Otherwise, build Carolina youself as described below.

## Building and installing Carolina
In order to build Carolina, [Boost](https://www.boost.org/), including Boost.Python, and [Dakota](https://dakota.sandia.gov/) must be installed. This requires [CMake](https://cmake.org/) and a C/C++ compiler. It is recommended to check the build scripts at `.github/workflows/bundle_with_dakota_*` where the full installation is described. The installation will likely vary across different operating systems. Roughly speaking, the following steps must be done:

1. Install CMAKE
2. Install Boost with correct python version (NOTE: you may need to edit the python version into the project-config.jam if on MacOS, see the excerpt from the MacOS install script below)

    ```bash
    python_version=$(python --version | sed -E 's/.*([0-9]+\.[0-9]+)\.([0-9]+).*/\1/')
    python_bin_include_lib="    using python : $python_version : $(python -c "from sysconfig import get_paths as gp; g=gp(); print(f\"$(which python) : {g['include']} : {g['stdlib']} ;\")")"
    sed -i '' "s|.*using python.*|$python_bin_include_lib|" project-config.jam
    ```
3. Install dakota
    * after downloading, replace `<DAKOTA_VERSION>` with the dakota version, for example 6.18 
    * In order to install Dakota to a specific folder, use `-DCMAKE_INSTALL_PREFIX="<INSTALL_DIR>"` as part of the cmake invocation.
    ```bash
    cd dakota-<DAKOTA_VERSION>-public-src-cli
    mkdir -p build
    cd build
    cmake \
        -DCMAKE_CXX_STANDARD=14 \
        -DBUILD_SHARED_LIBS=ON \
        -DDAKOTA_PYTHON_DIRECT_INTERFACE=ON \
        -DDAKOTA_PYTHON_DIRECT_INTERFACE_NUMPY=ON \
        -DDAKOTA_DLL_API=OFF \
        -DHAVE_X_GRAPHICS=OFF \
        -DDAKOTA_ENABLE_TESTS=OFF \
        -DDAKOTA_ENABLE_TPL_TESTS=OFF \
        -DCMAKE_BUILD_TYPE='Release' \
        -DDAKOTA_NO_FIND_TRILINOS:BOOL=TRUE \
        ..
    make -j4 install
    ```
    This step is the one that might be the most tricky to get working on your local OS. It expects a number of packages to be found, including `libgfortran`, `eigen`, `lapack`, `numpy`, and for the appropriate libraries to be on `LD_LIBRARY_PATH`(linux)/`DYLD_LIBRARY_PATH`(MacOS). Build errors often arise from (1) the package not being installed or (2) library folders/files of the installed package not being on the library path (`LD_LIBRARY_PATH` for linux  or `DYLD_LIBRARY_PATH` for MacOS).

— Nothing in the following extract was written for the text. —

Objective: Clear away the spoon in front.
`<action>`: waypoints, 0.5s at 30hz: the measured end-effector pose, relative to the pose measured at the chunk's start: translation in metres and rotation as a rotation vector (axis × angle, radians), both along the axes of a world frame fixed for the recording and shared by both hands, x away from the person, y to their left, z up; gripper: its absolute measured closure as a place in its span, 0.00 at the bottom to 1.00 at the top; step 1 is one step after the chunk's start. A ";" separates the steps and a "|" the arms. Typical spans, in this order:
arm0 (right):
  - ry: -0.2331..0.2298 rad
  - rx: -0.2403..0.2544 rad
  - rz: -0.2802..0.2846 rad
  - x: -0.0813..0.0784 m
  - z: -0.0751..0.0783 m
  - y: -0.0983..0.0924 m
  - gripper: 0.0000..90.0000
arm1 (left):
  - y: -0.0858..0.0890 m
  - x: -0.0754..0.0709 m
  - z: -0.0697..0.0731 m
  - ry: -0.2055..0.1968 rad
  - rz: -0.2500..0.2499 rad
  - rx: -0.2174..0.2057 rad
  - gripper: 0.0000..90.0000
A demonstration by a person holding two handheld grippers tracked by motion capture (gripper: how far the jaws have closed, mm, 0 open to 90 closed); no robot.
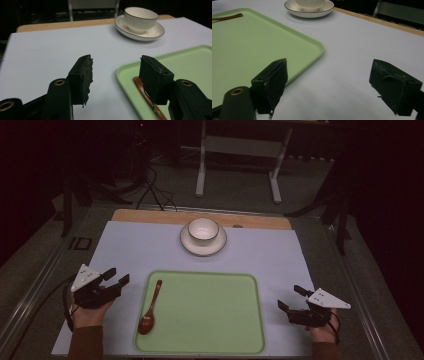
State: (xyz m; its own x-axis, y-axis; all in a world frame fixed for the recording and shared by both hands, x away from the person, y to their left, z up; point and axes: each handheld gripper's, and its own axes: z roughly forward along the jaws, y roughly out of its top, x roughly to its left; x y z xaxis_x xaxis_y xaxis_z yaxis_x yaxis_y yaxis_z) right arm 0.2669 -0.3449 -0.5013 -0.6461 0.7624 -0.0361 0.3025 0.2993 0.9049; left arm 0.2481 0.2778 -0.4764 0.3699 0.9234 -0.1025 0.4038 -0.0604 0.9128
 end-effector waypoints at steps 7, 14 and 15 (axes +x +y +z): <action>-0.004 0.006 0.001 0.001 0.001 0.000 0.16 | 0.011 -0.016 -0.007 -0.011 0.038 0.034 0.48; -0.007 0.009 0.000 0.001 0.001 -0.001 0.16 | 0.021 -0.020 -0.014 -0.021 0.074 0.058 0.48; -0.009 0.010 -0.001 0.001 0.001 -0.001 0.16 | 0.021 -0.020 -0.014 -0.031 0.083 0.067 0.48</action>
State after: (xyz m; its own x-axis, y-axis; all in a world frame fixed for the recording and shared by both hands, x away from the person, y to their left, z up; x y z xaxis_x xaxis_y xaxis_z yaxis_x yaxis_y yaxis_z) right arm 0.2682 -0.3461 -0.5001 -0.6452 0.7632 -0.0345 0.2948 0.2904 0.9104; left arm 0.2284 0.2990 -0.4904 0.2937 0.9554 -0.0288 0.3815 -0.0895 0.9200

4. After installing Dakota, it is possible to run `pip install .` as it will look for the following environment variables: 
* The `BOOST_ROOT` environment variable can be set to the location of the boost library containing the folders `include` and `lib`, if they are not already included globally.
* The `BOOST_PYTHON` can be set if a given version of `boost_python` is needed. For instance if Python 3.8 is to be used:

    ```bash
        export BOOST_PYTHON=boost_python38
    ```
    By default the installation script will try to guess the `boost_python` version from the minor version of Python, i.e. for Python 3.10, it will try `boost_python310`.

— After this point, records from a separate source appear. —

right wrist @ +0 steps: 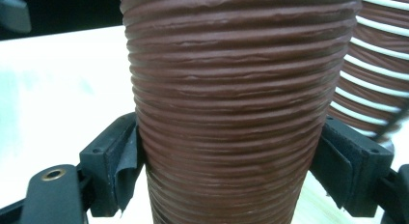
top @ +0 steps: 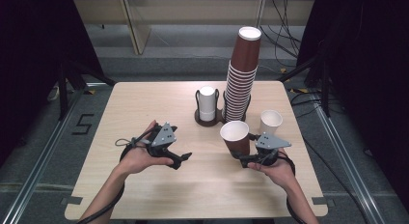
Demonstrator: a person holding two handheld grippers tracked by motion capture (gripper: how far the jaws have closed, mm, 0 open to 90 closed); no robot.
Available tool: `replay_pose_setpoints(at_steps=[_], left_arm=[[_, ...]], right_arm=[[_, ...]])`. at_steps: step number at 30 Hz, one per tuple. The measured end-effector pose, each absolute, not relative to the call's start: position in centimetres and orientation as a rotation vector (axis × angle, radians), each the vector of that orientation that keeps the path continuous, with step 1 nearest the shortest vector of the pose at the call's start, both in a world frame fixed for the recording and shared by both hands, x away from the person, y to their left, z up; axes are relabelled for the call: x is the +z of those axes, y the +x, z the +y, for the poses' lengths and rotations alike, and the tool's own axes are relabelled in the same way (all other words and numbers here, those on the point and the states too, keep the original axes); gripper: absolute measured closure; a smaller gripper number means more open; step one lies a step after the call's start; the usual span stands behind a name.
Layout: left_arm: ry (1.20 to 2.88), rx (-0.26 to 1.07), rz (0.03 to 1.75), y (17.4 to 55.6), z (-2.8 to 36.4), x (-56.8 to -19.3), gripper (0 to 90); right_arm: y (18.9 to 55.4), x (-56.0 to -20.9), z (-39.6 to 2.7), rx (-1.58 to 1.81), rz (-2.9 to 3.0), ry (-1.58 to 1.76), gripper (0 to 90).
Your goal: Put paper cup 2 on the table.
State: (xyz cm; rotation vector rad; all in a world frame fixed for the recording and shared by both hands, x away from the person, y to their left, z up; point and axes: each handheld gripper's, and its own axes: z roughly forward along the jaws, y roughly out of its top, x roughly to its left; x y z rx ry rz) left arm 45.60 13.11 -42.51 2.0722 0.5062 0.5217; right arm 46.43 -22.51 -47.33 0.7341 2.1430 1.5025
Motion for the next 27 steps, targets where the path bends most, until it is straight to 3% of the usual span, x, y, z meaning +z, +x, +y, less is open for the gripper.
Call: replay_pose_setpoints(at_steps=[7,27], left_arm=[[1.968,0.539,0.606,44.1,14.4,-44.4,0.2],[1.937,0.568,0.673,44.1,15.6,-45.4,0.6]], right_arm=[[46.0,-47.5,-23.9,1.520,2.074,0.798,18.8],[45.7,-48.1,-25.3,1.509,2.003,0.898,18.8]])
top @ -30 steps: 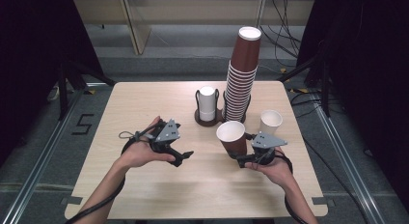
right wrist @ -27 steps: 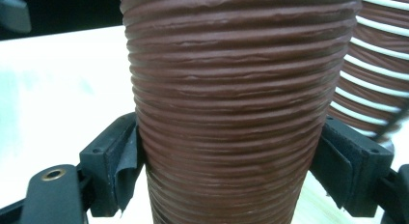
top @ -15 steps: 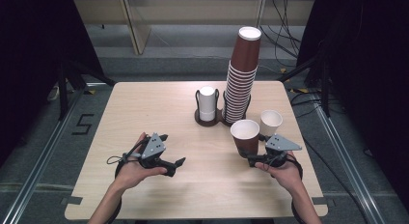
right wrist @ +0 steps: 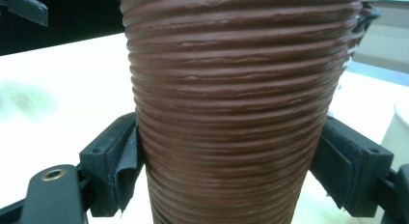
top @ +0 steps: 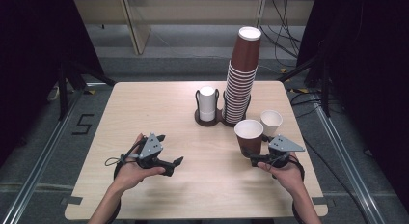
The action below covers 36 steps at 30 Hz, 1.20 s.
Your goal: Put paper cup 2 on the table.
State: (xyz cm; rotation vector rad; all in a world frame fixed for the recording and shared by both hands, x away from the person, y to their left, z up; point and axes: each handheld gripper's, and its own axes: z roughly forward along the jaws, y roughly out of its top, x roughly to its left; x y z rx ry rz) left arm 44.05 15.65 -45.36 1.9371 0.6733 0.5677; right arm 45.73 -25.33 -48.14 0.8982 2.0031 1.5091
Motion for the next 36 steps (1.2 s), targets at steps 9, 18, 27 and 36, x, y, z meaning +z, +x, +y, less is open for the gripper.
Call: replay_pose_setpoints(at_steps=[9,18,27,36], left_arm=[[1.913,0.580,0.695,44.2,15.9,-45.5,0.7],[1.910,0.572,0.698,44.2,15.7,-45.7,0.7],[1.903,0.564,0.698,44.0,15.9,-45.7,0.7],[1.910,0.560,0.698,44.2,15.7,-46.0,0.7]], right_arm=[[45.8,-49.0,-26.3,1.470,1.990,0.950,18.8],[46.0,-49.5,-26.8,1.448,1.989,0.986,18.7],[46.1,-50.1,-26.7,1.359,2.023,0.991,18.6],[46.3,-49.7,-26.8,1.347,1.989,1.032,18.6]])
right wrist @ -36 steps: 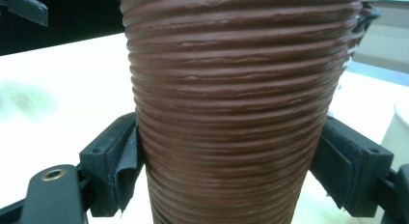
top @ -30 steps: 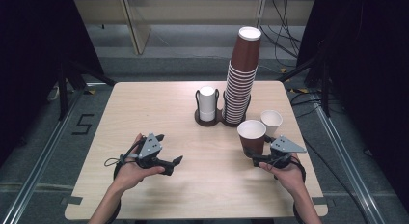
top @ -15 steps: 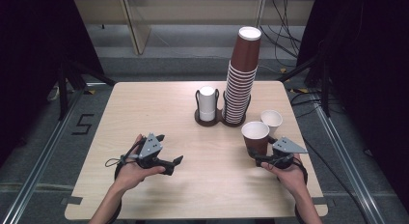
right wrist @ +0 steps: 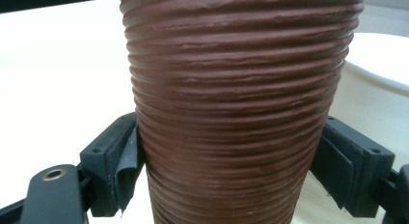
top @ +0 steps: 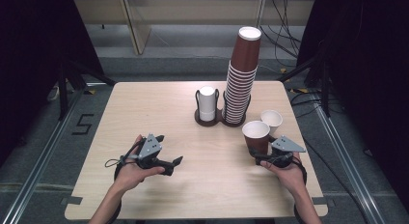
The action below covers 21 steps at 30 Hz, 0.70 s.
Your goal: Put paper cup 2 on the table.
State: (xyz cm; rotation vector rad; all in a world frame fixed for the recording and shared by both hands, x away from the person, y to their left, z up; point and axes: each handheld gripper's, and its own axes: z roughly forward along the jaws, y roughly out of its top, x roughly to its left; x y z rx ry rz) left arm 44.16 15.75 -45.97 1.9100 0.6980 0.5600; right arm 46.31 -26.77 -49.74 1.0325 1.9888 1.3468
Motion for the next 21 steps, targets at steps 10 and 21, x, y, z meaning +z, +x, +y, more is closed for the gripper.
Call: replay_pose_setpoints(at_steps=[10,21], left_arm=[[1.904,0.548,0.694,44.1,15.6,-46.2,0.7],[1.922,0.545,0.698,44.1,15.5,-46.4,0.7]], right_arm=[[46.5,-50.0,-27.5,1.324,2.018,1.012,17.8],[46.3,-50.0,-28.1,1.269,2.050,1.077,17.0]])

* It also expects `dakota` binary executable to be on the system `PATH`. To verify this, see if you can type `dakota` in the terminal and run it without errors. Then, try start up python and see if you can `import dakota`. If these two "tests" pass, you should be able to install Carolina.

Carolina can then be installed with:

```bash
    pip install .
```

The library can then be tested by entering the tests directory and execute:

```bash
    pytest
```

In the case of testing newer versions of Dakota, scripts can be found in the script folder.

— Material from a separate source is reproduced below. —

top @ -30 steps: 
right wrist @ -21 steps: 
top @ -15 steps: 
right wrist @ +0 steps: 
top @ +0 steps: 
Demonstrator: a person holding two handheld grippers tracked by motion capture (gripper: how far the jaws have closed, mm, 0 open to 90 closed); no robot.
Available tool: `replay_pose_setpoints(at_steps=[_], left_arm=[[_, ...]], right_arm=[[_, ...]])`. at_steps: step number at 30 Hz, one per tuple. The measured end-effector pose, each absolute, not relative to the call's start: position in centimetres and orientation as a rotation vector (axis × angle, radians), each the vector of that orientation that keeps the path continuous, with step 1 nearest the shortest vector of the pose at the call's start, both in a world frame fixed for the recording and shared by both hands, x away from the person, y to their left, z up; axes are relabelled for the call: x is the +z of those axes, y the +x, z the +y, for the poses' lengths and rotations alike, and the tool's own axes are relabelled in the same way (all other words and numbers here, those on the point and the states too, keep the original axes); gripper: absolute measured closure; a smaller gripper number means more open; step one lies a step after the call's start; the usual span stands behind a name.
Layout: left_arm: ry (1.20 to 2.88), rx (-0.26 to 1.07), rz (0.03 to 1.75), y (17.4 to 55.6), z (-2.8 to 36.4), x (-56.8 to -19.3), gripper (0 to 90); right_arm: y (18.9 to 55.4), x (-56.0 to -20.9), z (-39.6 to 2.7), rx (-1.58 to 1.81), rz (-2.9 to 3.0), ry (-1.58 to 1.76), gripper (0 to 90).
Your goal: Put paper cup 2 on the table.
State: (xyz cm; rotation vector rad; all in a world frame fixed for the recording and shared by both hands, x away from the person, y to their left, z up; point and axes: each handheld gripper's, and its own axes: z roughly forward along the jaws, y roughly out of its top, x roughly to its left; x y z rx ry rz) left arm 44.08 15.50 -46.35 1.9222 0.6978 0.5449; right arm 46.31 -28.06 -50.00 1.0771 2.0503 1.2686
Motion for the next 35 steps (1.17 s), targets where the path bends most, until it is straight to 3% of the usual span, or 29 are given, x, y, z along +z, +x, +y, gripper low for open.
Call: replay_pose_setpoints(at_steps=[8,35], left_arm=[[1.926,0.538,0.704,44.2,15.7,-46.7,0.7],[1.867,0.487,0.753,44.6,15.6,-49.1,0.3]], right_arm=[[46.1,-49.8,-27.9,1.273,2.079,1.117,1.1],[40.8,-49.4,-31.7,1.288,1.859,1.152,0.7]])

Carolina requires Dakota 6.18, but will work with older versions as well.
Pathes can be reverted to allow for building against versions prior to 6.13 or 6.16.

From Dakota version 6.13 a different set of boost libraries is needed: instead of `boost_signals`, `boost_program_options` is used.
From Dakota version 6.16 a small change was made in the Python interface.
From Dakota version 6.18 a file was removed from the source and build script was altered.